*Requirement:* Look through the listing below and report every line that contains "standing".

Segment Start: Input for this task

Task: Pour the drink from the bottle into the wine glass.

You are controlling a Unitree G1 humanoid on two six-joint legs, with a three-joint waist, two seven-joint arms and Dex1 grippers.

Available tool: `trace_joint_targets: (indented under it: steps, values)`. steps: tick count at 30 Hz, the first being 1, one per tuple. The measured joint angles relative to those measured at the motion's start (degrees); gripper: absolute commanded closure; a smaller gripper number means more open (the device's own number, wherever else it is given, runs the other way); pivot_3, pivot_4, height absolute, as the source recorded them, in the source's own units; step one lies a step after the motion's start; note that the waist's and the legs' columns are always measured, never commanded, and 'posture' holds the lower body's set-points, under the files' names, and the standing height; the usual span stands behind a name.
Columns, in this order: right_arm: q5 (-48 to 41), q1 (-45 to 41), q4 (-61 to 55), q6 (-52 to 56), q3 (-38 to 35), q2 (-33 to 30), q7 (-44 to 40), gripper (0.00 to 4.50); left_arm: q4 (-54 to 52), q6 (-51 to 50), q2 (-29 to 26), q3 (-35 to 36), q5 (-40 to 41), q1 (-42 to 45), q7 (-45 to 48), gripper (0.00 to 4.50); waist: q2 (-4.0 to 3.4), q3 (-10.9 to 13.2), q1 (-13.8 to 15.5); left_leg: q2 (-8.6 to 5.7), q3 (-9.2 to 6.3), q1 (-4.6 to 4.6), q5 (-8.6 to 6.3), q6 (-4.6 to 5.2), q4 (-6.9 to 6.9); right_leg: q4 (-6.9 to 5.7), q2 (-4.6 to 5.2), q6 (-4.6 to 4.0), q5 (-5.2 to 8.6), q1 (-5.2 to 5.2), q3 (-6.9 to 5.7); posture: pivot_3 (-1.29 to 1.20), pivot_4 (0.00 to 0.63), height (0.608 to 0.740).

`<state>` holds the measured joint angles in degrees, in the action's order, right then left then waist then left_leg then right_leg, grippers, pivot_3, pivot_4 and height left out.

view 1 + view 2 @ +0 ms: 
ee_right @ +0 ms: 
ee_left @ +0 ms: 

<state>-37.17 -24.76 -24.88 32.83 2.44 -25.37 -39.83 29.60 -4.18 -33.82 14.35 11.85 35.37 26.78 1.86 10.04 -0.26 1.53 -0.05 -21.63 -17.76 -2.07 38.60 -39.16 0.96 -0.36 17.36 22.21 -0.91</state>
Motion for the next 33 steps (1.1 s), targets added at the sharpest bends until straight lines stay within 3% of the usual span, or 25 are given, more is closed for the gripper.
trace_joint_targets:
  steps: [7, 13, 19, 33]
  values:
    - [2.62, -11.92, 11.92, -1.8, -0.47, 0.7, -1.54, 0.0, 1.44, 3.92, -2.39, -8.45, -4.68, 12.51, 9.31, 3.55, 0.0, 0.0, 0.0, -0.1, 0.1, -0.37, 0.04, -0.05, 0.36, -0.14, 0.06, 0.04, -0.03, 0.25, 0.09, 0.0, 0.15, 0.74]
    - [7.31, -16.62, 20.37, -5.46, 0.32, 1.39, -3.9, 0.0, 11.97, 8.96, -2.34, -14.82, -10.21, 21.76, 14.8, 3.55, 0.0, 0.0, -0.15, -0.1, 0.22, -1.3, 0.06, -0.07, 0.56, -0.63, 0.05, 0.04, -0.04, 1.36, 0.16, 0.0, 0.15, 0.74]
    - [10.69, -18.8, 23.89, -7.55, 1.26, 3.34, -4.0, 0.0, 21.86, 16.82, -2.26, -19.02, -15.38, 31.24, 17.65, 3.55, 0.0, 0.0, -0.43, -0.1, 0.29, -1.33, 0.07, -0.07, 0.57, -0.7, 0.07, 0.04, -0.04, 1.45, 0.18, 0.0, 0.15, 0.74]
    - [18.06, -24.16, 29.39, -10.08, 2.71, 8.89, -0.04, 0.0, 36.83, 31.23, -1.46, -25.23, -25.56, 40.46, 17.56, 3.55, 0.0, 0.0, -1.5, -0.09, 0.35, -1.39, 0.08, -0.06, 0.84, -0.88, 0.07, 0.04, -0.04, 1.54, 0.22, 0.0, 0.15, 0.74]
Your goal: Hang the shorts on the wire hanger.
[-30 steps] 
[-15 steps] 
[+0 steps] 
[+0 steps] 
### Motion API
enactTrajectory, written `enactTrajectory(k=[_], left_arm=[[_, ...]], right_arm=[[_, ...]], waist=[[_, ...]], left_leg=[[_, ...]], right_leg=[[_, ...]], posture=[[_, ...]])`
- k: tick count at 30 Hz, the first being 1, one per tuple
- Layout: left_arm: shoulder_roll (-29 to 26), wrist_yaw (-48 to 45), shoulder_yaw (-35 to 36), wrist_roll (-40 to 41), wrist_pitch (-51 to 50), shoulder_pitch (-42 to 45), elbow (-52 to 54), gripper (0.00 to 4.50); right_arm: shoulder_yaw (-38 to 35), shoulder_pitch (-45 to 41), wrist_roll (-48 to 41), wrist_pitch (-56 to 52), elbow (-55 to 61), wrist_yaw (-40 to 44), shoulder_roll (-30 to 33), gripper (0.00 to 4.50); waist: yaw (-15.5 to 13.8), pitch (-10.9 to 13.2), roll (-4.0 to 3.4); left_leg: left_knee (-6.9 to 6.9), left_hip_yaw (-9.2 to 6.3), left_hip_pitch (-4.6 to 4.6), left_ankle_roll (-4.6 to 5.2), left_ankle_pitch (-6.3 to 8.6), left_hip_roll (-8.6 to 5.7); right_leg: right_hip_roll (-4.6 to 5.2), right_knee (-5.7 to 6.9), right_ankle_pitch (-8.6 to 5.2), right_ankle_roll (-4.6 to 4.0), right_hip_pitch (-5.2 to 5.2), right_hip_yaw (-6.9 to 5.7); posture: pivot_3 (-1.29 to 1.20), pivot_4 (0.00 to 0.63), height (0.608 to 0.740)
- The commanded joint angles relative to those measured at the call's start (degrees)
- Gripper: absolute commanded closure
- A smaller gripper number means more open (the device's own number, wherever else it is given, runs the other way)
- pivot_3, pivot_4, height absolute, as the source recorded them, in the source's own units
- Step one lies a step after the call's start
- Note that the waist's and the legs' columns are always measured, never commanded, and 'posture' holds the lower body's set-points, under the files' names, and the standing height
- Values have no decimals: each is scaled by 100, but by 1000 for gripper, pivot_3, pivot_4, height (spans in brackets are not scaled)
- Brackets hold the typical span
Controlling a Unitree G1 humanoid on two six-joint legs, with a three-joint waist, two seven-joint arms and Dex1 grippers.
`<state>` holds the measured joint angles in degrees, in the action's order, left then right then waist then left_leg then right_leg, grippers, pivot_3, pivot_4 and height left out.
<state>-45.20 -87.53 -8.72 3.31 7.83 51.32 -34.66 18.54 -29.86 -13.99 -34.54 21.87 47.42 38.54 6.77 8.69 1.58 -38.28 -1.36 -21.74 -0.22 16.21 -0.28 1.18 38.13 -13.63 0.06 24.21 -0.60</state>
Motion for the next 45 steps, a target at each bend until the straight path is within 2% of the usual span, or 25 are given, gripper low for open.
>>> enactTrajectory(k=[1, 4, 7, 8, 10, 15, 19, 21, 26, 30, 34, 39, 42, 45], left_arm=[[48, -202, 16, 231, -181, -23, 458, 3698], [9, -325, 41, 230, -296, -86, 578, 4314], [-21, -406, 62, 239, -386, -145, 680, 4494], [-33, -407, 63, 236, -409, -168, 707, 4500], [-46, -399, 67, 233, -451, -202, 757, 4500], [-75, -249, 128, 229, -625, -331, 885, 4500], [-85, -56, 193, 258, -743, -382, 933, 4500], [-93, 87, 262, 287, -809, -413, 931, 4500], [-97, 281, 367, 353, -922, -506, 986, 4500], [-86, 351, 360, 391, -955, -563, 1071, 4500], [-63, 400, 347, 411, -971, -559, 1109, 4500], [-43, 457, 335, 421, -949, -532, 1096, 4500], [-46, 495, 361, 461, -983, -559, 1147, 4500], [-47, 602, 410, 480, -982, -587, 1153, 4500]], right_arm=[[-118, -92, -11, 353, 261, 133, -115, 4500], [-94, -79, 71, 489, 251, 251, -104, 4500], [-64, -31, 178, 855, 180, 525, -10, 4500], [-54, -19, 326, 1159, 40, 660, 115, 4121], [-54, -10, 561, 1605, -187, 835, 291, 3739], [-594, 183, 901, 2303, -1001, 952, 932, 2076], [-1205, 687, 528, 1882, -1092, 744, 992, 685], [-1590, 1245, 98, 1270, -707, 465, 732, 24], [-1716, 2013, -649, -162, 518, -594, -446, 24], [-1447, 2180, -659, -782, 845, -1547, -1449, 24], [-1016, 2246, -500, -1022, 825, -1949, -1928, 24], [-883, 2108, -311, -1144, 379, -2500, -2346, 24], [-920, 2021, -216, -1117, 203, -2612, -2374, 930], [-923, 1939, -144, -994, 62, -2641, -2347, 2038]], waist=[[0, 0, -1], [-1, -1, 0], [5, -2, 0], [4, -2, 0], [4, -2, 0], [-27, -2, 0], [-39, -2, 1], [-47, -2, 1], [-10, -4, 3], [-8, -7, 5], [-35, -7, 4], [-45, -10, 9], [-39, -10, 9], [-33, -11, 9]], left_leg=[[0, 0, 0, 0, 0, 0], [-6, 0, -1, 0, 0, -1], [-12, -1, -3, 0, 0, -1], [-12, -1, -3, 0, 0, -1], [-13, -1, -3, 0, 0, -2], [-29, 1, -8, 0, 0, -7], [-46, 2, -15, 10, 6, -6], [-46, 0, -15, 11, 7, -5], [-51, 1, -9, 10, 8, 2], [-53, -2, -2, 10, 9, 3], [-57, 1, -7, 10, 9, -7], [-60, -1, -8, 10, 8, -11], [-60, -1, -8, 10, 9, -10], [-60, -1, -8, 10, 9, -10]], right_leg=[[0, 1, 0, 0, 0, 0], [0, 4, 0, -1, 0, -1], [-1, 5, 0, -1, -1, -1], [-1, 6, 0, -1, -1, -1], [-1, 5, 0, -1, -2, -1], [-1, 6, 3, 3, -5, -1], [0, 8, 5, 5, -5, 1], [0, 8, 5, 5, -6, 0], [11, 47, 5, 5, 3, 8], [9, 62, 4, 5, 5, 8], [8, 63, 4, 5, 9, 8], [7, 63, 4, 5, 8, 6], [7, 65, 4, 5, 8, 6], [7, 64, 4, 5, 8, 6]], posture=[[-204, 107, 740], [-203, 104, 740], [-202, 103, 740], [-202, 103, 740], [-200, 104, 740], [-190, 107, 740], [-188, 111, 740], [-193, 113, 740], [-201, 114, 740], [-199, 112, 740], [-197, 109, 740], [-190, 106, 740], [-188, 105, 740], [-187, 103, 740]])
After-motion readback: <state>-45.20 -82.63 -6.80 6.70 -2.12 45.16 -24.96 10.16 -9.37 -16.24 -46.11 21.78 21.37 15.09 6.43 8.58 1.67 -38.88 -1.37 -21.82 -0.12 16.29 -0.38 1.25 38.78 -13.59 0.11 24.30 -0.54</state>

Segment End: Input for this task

*Completed exercise:*
Available tool: `trace_joint_targets: (indented under it: steps, values)`. steps: tick count at 30 Hz, the first being 1, one per tuple. The measured joint angles relative to those measured at the motion's start (degrees); gripper: absolute commanded closure; a smaller gripper number means more open (the device's own number, wherever else it is given, runs the other way); pivot_3, pivot_4, height absolute, as the source recorded them, in the source's own units; step one lies a step after the motion's start; note that the waist's and the legs' columns are always measured, never commanded, and 'posture' holds the lower body's set-points, under the files' names, and the standing height; the usual span stands behind a name.
- Note that the waist's and the legs' columns are always measured, never commanded, and 'posture' holds the lower body's set-points, under the files' names, and the standing height

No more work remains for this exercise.